How representative of ecology are the top 100 papers?

9 Replies

The publication in Nature Ecology & Evolution of the 100 most important papers in ecology has led, inevitably, to a fierce debate. Several rapid responses are already in review. The main bone of contention has been that not only were the first authors of 98% of the papers male, but the only two papers written by women were relegated to the very bottom of the list. In a generous reading this reflects implicit biases at every stage of their compilation, rather than any malign intent on the part of the authors*, but I’m sure they’ve received plenty of feedback on this oversight.

Pretty soon after it came out, Terry McGlynn on Twitter asked:

https://twitter.com/hormiga/status/930194024182321152

If you want a guide to all the essential papers that didn’t make the list, and happen to have been written by women, this thread is a good place to start. I’m not going to fan the flames any further here, but it’s important that this glaring omission remains the headline response. Instead I’m going to respond to another observation:

https://twitter.com/GrunerDaniel/status/930269079293833216

This pricked up my senses, given that I am also an undergraduate textbook author. In writing the Natural Systems book (published 2016) I made a deliberate attempt to not cite the same things as everyone else, and to emphasise promising directions for the future of the field of ecology. That made me wonder: how many of the 100 most important papers in ecology did I manage to cite? Note that I had no input into the Nature Ecology & Evolution article, and the book only includes references up to the end of 2014, so these form entirely independent samples. Without formally counting, I estimate that I’ve read around 80% of the top 100 papers, and I’m aware of almost all of them.

How many? Only 17/100 papers.** That raw figure disguises some interesting discontinuities within the list. Of the top ten I actually cited six, and a total of nine from the top twenty. This indicates a reasonable amount of agreement on the most important sources. But of the bottom 80 I only managed another eight (10%).

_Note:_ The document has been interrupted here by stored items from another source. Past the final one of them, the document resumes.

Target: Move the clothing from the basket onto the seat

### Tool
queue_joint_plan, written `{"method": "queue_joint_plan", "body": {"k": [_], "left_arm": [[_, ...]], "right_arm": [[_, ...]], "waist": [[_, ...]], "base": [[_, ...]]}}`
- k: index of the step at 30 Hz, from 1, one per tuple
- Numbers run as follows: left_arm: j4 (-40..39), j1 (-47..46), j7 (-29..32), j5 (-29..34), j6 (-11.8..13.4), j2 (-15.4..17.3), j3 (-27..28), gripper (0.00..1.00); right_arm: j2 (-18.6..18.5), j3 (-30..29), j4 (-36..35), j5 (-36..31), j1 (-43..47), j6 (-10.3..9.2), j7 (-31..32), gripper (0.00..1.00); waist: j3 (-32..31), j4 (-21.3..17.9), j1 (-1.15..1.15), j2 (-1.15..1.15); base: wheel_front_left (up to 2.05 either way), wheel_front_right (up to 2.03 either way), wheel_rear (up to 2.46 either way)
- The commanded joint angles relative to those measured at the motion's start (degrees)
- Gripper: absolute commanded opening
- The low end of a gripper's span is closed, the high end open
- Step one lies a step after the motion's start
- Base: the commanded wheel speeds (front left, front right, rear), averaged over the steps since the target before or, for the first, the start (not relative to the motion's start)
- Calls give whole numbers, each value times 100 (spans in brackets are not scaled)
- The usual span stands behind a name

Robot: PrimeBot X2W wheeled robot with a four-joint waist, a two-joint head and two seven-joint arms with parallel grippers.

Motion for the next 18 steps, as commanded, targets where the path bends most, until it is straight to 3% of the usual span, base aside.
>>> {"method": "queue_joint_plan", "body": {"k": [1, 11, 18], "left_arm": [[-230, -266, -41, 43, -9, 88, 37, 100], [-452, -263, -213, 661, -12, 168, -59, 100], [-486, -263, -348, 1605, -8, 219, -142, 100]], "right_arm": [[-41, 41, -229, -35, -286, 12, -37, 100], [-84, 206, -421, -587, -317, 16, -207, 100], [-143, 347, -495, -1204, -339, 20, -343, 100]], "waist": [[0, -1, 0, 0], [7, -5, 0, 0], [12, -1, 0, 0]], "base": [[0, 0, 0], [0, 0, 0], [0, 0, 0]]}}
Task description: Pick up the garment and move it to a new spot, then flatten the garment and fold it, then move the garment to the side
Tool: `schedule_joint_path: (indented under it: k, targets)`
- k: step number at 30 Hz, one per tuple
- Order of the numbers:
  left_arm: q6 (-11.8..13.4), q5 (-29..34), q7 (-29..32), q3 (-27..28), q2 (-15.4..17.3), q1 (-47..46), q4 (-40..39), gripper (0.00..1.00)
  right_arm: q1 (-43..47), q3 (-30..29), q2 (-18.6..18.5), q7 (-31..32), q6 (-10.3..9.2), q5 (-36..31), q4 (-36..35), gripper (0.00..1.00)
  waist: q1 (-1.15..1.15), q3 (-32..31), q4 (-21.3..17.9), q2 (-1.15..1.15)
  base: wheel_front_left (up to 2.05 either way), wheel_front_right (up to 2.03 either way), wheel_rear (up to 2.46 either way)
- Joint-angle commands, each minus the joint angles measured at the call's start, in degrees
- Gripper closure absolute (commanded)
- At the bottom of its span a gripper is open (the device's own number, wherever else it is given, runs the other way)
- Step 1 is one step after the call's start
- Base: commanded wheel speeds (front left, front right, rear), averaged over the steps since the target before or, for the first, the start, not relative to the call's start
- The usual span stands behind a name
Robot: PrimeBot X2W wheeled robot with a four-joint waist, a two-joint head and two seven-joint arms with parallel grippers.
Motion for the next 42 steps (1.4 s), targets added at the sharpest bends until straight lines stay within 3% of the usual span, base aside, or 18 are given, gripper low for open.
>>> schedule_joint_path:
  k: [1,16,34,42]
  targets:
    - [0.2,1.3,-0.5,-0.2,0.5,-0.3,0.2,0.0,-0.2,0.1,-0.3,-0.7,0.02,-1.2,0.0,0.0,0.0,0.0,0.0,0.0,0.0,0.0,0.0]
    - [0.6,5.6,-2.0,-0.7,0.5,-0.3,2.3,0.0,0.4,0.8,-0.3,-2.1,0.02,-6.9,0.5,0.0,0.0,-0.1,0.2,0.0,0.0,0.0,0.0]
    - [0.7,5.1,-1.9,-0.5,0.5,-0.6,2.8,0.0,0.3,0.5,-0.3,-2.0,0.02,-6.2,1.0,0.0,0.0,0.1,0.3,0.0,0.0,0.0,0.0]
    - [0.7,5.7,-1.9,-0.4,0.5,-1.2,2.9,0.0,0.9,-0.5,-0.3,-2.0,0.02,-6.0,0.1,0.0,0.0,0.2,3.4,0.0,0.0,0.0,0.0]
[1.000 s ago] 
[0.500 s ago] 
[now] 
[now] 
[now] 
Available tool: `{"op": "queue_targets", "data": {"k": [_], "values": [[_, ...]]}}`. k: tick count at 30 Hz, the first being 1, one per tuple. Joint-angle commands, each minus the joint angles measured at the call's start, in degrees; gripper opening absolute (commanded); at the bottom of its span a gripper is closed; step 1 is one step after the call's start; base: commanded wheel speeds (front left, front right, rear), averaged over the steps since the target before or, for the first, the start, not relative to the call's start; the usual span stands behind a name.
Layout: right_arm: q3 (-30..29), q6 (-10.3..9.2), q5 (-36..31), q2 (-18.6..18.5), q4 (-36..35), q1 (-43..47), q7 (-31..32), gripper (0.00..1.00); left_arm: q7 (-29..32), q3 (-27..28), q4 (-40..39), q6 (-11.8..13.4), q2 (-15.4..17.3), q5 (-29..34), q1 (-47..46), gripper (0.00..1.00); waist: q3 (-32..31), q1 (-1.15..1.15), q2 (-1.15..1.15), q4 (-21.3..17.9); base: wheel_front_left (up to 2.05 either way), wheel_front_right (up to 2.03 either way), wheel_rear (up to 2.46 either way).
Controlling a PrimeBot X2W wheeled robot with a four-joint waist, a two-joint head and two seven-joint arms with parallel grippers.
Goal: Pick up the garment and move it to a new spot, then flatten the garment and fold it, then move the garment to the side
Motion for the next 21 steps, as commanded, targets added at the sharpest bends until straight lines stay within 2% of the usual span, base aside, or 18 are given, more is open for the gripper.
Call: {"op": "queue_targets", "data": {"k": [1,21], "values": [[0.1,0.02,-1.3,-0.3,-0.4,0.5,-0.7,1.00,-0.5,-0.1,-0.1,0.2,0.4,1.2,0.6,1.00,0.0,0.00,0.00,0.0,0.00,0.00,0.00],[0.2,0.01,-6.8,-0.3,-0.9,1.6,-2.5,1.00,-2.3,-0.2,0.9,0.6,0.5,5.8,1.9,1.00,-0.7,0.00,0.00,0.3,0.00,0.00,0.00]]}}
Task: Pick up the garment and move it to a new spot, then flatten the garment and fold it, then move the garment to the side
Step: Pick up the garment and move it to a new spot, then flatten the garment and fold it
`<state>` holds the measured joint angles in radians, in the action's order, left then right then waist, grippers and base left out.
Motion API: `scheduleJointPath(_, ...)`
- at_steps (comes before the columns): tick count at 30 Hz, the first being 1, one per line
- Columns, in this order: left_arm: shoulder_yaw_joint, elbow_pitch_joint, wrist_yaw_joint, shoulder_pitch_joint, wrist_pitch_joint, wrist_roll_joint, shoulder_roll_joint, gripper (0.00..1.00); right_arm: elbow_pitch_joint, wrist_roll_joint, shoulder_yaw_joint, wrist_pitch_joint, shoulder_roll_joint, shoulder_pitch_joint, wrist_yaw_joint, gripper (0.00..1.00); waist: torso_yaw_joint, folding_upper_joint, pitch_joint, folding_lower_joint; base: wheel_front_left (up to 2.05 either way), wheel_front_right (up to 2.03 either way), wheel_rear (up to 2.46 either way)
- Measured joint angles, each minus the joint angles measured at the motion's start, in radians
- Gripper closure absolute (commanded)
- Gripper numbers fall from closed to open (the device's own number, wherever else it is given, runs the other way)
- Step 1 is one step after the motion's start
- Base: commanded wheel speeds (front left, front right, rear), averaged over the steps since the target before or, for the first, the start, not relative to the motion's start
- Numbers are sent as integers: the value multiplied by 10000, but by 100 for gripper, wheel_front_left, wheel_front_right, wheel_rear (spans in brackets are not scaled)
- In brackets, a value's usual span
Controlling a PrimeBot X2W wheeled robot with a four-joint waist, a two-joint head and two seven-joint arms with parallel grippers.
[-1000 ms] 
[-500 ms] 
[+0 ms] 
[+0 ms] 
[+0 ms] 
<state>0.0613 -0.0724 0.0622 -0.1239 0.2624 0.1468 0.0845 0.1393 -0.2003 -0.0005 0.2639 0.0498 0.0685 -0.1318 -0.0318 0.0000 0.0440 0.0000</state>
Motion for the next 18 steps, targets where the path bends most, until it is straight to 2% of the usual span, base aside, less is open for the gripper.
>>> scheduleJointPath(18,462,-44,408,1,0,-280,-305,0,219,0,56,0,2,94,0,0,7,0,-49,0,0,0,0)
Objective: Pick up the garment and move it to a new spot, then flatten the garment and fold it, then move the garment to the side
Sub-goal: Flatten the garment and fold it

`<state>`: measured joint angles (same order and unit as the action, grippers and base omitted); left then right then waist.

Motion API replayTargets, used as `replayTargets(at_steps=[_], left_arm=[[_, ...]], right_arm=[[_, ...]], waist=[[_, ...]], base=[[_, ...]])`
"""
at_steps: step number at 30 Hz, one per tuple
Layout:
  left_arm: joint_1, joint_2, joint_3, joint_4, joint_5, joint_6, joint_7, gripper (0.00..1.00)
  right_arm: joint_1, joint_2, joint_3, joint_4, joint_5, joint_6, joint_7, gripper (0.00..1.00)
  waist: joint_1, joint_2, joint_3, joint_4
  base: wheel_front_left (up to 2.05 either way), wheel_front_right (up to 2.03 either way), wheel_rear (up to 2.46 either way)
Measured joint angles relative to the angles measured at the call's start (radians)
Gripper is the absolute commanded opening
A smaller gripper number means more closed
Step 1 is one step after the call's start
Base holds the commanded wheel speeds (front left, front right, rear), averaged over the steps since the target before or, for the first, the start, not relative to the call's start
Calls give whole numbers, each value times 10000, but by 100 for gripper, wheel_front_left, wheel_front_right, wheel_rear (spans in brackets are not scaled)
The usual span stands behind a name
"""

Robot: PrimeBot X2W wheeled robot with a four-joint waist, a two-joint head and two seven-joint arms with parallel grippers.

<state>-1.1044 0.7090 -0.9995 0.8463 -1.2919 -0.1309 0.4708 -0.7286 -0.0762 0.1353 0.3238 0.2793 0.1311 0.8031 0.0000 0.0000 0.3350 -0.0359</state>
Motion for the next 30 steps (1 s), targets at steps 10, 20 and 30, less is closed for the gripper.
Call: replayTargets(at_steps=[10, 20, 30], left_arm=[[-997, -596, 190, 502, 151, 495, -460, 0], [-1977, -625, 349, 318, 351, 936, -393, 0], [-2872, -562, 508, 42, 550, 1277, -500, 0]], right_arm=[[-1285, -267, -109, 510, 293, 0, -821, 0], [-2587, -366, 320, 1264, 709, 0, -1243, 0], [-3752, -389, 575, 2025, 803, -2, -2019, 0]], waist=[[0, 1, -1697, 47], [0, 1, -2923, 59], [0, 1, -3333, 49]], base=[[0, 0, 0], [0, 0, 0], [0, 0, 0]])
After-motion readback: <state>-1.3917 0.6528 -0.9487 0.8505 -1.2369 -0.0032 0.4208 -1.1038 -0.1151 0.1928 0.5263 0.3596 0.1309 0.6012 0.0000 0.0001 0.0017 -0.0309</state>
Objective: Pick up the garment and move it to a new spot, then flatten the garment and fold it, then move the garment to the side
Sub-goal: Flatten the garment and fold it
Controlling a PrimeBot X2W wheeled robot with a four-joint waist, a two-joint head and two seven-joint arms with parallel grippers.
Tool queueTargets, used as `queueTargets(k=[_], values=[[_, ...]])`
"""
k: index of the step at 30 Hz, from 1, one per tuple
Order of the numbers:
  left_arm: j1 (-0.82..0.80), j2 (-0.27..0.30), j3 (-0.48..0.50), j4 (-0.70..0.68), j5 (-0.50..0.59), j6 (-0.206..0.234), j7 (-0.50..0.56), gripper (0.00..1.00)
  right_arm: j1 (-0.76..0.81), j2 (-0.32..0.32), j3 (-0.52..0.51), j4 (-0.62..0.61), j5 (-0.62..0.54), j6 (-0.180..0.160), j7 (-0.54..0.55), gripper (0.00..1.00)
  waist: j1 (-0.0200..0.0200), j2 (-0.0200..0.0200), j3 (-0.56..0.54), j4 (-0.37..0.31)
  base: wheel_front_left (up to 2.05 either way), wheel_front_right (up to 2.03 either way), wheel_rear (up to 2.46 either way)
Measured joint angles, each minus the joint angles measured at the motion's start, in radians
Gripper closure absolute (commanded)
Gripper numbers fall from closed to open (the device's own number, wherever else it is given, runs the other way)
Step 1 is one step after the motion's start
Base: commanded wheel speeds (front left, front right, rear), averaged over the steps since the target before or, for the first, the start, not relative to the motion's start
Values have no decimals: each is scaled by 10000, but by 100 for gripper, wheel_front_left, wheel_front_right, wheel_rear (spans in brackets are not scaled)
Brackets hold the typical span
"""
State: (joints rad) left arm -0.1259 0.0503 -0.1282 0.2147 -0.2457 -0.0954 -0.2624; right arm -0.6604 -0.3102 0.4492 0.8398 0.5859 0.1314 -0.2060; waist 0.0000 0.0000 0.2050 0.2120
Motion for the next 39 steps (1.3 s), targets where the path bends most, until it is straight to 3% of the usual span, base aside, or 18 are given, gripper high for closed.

This comes from a total of over 800 sources cited in the book.

Why did I cite them? The main reasons:

Posing an important question we have since spent a long time trying to answer (Hutchinson 1957, 1959, 1966, Janzen 1967).
Defining a new idea which remains relevant (Grinnell 1917, Gleason 1926, Janzen 1970, Connell 1978).
Creating a framework which has been elaborated since (MacArthur 1955, MacArthur & Wilson 1963, Tilman 1994, May 1972, Chesson 2000, Leibold et al. 2004, Brown 2004).
Reviewing the evidence for an important principle (Tilman 1996).
The first empirical demonstration of an important idea (Tilman 1977).

In many cases I have cited the same authors from the top 100 multiple times, but not necessarily for the original or classic piece of work; often it’s a later review or synthesis. This is because I deliberately chose citations that would be most helpful for students or other readers, not always on the basis of precedence.

The aim of this post is not to argue in any way that the authors of the paper were wrong; this is only a reflection of my personal opinion of what matters in the field. Theirs was generated through the insights of 147 journal editors and a panel of 368 scientists from across the discipline, and is therefore a much more genuine representation of what opinion-makers within the field of ecology believe (although there are better ways to conduct such an exercise). Mine is only one voice and certainly not the authoritative one.***

Writing a textbook is something like curating an exhibition at a museum or art gallery. It bestows on the author the responsibility of deciding which pieces to show in order to tell a particular story. Of necessity this becomes a very personal perspective. I’m amused to find that my view of ecology overlaps by only 17% with the leaders in my field.**** That doesn’t make either of us right or wrong, only that we must be looking in very different directions.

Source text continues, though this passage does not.